Writing Millions of rows into DynamoDB

While designing sayakenahack, the biggest problem I faced was trying to write millions of rows efficiently into DynamoDB. I slowly worked my way up from 100 rows/second to around the 1500 rows/second range, and here’s how I got there.

Work with Batch Write Item

First mistake I did was a data modelling error. Sayakenahack was supposed to take a single field (IC Number) and return the results of all phone numbers in the breach. So I initially modeled the phone numbers as an array within an item (what you’d called a row in regular DB speak).

Strictly speaking this is fine, DynamoDB has an update command that allows you to update/insert an existing item. Problem is that you can’t batch an update command, each update command can only update/insert one item at a time.

Running a script that updated one row in DynamoDB (at a time) was painfully slow. Around 100 items/second on my machine, even if I copied that script to an EC2 instance in the same datacenter as the DynamoDB, I got no more than 150 items/second.

At that rate, a 10 million row file would take nearly 18 hours to insert. That wasn’t very efficient.

So I destroyed the old paradigm, and re-built.

Instead of phone numbers being arrays within an item, phone numbers were the item itself. I kept IC Number as the partition key (which isn’t what Amazon recommend), which allowed me to query for an IC Number and get an array of items.

This allowed me to use DynamoDB’s batch_write_item functionality, which does up to 25 request at once (up to a maximum of 16MB). Since my items weren’t anywhere 16MB, I would theoretically get a 25 fold increase in speed.

In practice though, I got ‘just’ a 10 fold increase, allowing me to write 1000 items/second, instead of 100. This meant I could push through a 10 million row file in under 3 hours.
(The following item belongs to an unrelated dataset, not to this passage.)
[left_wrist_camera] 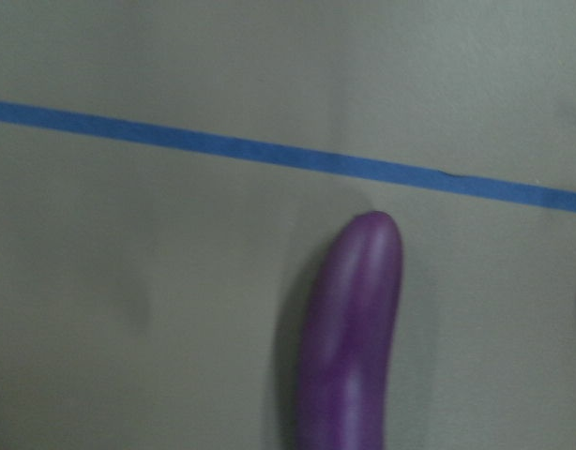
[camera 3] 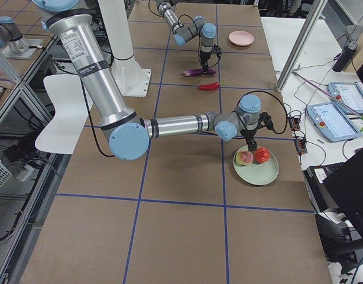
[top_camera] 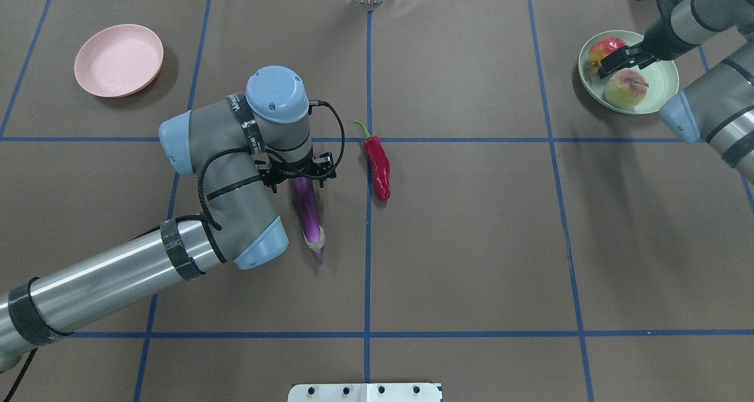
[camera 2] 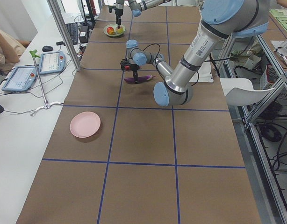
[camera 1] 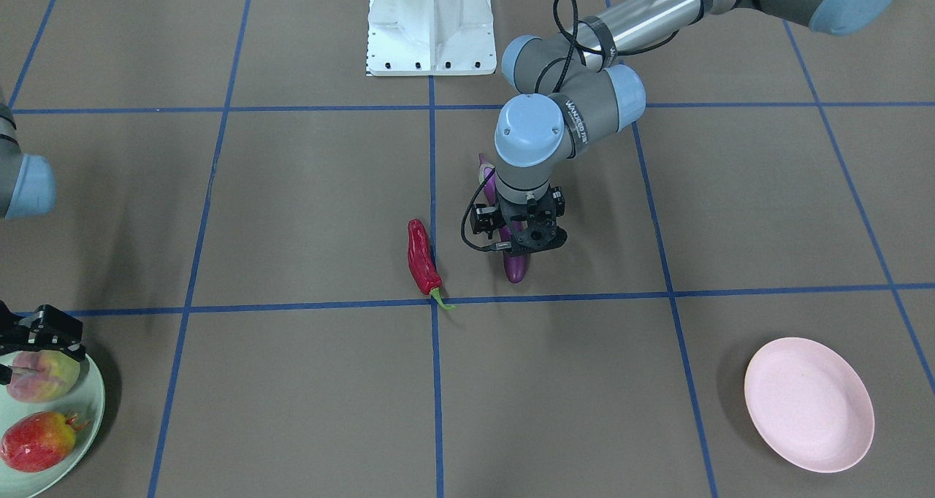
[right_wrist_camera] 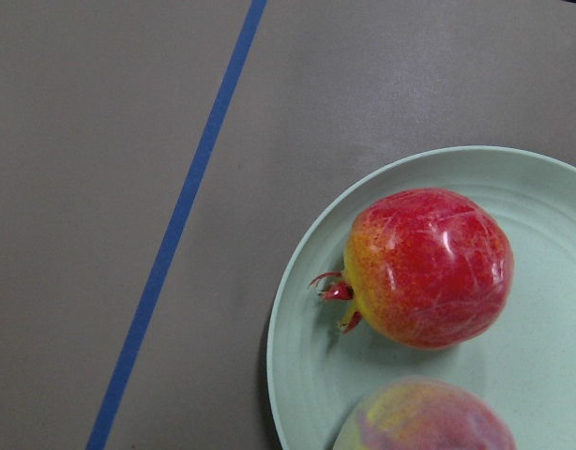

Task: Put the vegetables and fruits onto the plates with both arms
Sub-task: 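Reach the left gripper down to the purple eggplant and grasp it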

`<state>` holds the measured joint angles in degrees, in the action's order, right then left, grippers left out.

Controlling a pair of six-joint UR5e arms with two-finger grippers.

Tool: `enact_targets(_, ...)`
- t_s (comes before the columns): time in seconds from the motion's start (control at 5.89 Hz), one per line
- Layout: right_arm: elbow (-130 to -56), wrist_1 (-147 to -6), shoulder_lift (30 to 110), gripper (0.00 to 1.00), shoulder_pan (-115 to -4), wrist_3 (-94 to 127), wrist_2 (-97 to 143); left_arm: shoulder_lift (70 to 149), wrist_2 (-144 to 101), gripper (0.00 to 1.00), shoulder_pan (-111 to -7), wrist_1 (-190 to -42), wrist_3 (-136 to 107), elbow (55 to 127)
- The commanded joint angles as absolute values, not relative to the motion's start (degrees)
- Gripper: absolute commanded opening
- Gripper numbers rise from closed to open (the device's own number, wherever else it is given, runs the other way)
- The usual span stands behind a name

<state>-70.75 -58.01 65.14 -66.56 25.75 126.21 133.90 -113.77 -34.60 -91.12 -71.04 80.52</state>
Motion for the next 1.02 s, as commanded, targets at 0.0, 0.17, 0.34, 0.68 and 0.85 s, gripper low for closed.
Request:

First rule of thumb when trying to write lots of rows into DynamoDB — make sure the data is modeled so that you can batch insert, anything else is painfully slow.

Turn off auto-scaling

Unlike server-ed Databases, where your throughput is limited by the hardware you have, DynamoDBs throughput is limited only by how much you’re willing to spend.

Amazon effectively charge you a throughput fee, in the form of Capacity Units. Each unit cost per hour, and provide throughput for your database. More units equals more throughput.

In Auto-Scaling, you can set minimum and maximum values for the both Read and Write Capacity units, and Amazon will automatically scale based on the consumed capacity. So a spike in traffic results in an automatic increase of units, while a drop in traffic, will scale down your database to save cost.

Auto-scaling sounds nice, but it doesn’t respond in real-time. There is lag between the demand increase, and the provision of supply. Secondly, Amazon allow for only 4 ‘scale-downs’ a day or once every 2 hours, i.e. you can’t scale your database downward too often, this applies for auto-scaling as well, and the algorithm just wasn’t very effective for a migration.

When you’re migrating data into a non-production DynamoDB, you go from 0% capacity, to 100%, and then back 0% again. This is not what typically happens for production systems, hence the algorithm that manages auto-scaling, doesn’t cope with this very well.

Hence I recommend turning off auto-scaling, it’s much better to have the granular manual control.

The script I wrote, would basically scale up before insertion, and scale down after insertion. I would monitor the cloudwatch logs to see my consumed capacity, and tweak everything manually from there.

Since Amazon allow unlimited scale-ups and limited scale-downs — it’s advisable to start a small-ish provision (200 Write units for example) and work your way up.

Latency matters

Even with Batch write item, latency matters.

With my laptop in Singapore, writing to the AWS Singapore region, I sensed that latency was causing issues. Just FYI, Singapore has world-class infrastructure, my home has a 1Gbps connection, and the country is just 60km across (end to end), which meant that I couldn’t have been more than 30km from the actual data center hosting my DynamoDB.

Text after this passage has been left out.